Given material

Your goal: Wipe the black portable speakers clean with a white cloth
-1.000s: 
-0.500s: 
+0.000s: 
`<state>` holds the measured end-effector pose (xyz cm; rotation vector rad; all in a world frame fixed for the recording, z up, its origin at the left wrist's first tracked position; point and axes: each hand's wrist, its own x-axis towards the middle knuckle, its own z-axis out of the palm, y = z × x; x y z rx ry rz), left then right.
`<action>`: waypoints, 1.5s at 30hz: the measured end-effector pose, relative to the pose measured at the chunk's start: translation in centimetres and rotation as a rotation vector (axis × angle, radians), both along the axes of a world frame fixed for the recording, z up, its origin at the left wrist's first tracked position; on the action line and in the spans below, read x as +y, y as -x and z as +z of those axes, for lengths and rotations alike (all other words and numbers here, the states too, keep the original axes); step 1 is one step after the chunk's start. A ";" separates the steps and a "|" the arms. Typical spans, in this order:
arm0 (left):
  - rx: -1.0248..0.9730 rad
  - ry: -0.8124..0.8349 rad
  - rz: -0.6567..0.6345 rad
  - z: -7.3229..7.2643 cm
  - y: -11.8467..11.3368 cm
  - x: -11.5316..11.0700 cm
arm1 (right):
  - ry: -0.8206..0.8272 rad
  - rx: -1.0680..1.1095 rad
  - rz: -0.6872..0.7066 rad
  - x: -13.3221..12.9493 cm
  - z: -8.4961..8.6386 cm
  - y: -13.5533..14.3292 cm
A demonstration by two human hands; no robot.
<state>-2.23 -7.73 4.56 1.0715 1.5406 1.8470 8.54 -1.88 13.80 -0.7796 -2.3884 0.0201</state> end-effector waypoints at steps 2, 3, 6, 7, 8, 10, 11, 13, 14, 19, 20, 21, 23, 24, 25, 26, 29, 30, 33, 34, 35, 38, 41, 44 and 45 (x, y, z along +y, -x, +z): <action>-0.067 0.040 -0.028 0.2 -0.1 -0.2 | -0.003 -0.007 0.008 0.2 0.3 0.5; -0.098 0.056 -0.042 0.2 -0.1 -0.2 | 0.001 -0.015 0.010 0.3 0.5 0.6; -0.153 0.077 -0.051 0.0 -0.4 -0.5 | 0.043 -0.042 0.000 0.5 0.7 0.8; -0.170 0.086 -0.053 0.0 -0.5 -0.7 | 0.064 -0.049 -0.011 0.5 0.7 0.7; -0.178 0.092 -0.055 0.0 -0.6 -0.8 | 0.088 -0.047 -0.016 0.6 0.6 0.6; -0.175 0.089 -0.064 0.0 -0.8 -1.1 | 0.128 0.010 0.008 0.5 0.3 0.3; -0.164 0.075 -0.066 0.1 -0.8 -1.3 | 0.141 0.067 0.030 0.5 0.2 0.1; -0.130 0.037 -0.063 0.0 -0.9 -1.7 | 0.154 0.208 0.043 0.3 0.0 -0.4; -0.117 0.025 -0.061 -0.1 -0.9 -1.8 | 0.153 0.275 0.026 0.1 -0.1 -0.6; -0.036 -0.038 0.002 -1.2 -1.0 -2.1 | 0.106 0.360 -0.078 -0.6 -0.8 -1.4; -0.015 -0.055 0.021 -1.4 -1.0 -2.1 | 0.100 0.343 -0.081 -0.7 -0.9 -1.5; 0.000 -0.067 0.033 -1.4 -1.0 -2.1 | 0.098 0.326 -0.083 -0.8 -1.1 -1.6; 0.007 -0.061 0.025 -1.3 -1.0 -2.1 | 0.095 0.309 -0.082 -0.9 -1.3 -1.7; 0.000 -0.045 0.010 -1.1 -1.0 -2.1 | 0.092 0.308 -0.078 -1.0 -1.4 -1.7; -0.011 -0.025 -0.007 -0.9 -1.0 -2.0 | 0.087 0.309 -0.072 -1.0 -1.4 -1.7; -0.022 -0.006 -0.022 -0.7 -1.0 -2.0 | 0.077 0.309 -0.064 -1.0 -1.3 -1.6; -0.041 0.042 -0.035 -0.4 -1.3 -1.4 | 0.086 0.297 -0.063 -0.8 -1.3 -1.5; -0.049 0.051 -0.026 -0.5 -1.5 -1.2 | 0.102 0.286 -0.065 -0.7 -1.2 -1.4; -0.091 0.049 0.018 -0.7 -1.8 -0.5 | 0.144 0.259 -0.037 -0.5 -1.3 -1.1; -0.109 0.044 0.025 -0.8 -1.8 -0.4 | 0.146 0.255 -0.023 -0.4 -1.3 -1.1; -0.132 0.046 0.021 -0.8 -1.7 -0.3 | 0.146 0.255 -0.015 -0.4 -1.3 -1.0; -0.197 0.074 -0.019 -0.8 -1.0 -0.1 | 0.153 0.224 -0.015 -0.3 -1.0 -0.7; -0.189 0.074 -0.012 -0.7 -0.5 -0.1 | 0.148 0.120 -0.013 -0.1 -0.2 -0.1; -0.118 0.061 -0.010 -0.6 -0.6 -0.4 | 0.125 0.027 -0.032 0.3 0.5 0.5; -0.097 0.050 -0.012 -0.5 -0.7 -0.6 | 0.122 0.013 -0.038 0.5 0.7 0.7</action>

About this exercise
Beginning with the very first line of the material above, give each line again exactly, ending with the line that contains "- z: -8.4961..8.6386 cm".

Result for this task
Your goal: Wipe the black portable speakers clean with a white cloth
-1.000s: 
-0.500s: 
+0.000s: 
`<state>` holds the measured end-effector pose (xyz cm; rotation vector rad; all in a world frame fixed for the recording, z up, its origin at the left wrist's first tracked position; point and axes: each hand's wrist, its own x-axis towards the middle knuckle, its own z-axis out of the palm, y = z × x; x y z rx ry rz), left then right.
`<action>`: waypoints, 1.5s at 30hz: the measured end-effector pose, relative to the pose measured at the chunk's start: translation in centimetres and rotation as a rotation vector (axis × angle, radians), both along the axes of a world frame fixed for the recording, z up, its origin at the left wrist's first tracked position; on the action line and in the spans below, read x as +y, y as -x and z as +z of those axes, for lengths and rotations alike (all other words and numbers here, the states too, keep the original axes); step 1 is one step after the chunk's start. A ";" separates the steps and a "|" the arms. Typical spans, in this order:
arm0 (left):
  - rx: -1.0248..0.9730 rad
  - ry: -0.8124..0.8349 rad
  - rz: -0.6567..0.6345 rad
  - z: -7.3229..7.2643 cm
  - y: -11.8467..11.3368 cm
  - x: -11.5316..11.0700 cm
arm1 (right):
  - ry: -0.8206..0.8272 rad
  - rx: -1.0680..1.1095 rad
  - rz: -0.6872..0.7066 rad
  - x: -13.3221..12.9493 cm
  - z: -8.4961..8.6386 cm

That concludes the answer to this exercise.